Palindrome is a string which when divided into two halves reflects itself. An example of a Palindrome is as follows: abcddcba. To identify an palindrome proves to be an important work item in Genetic engineering. For more information on this check Biological Structures.
Ok Now in our today’s topic we might want to come up with an effecient algorithm to verify if the given string is a palindrome or not.
I have just written a small program in C++ that does the same.
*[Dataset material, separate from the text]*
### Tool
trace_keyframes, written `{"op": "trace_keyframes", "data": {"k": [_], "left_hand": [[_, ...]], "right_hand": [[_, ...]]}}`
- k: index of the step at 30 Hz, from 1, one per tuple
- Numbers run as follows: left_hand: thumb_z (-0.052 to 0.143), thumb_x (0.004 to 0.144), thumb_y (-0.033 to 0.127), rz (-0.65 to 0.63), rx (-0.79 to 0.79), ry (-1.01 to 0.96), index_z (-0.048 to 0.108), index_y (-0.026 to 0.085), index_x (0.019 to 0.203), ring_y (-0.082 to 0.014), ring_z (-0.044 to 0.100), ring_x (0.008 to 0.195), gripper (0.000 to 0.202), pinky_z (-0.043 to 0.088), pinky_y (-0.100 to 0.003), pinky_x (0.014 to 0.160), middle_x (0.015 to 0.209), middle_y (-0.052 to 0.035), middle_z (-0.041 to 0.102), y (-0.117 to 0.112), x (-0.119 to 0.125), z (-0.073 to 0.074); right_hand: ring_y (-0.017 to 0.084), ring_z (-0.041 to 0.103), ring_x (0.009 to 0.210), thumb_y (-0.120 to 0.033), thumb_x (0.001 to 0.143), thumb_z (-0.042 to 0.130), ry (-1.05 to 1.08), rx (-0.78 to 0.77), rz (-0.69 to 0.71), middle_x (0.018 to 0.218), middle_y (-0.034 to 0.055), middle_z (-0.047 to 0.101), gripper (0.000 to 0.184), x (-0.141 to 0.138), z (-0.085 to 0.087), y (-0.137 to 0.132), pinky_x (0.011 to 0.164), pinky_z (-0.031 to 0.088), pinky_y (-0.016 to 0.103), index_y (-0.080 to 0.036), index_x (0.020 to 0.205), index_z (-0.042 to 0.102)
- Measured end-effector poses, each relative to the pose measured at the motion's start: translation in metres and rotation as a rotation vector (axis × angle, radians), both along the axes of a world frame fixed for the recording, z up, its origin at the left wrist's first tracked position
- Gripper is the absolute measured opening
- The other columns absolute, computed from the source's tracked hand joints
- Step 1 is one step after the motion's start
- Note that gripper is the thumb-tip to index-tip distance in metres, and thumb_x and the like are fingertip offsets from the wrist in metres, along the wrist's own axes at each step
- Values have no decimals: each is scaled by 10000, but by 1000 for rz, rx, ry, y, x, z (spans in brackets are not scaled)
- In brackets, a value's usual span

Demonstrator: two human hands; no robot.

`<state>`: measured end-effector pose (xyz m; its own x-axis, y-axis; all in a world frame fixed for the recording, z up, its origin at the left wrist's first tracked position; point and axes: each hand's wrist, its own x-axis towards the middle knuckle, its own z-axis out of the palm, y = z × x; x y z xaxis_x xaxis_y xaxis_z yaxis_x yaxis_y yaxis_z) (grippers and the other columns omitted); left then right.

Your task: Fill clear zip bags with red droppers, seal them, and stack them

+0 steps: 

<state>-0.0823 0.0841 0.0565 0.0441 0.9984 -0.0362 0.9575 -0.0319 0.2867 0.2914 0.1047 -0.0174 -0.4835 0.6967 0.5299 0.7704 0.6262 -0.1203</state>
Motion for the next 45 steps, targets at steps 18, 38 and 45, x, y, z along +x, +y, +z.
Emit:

Instead of the usual one by one comparison, this algo uses a determinent to form an intelligent binary search that would return an invalid palindrome as soon as possible. Meaning, to validate a string to be a paindrome we need to obviously traverse the whole of the characters in the string only then we can confirm efectively its a palindrome. But in my new algorithm my goal is to detect an invalid palindrome as quickly as possible so that we can save some computing time to check the next string for a palindrome.
Take a look at this algorithm that i have devised for this: Please do not use this algo for any of your personal or official purpose as i dont guarantee or confer any warranty for the code below. If you are planning to use any of the code snippet below, you would want to mail me first and get my consent and permission before doing so.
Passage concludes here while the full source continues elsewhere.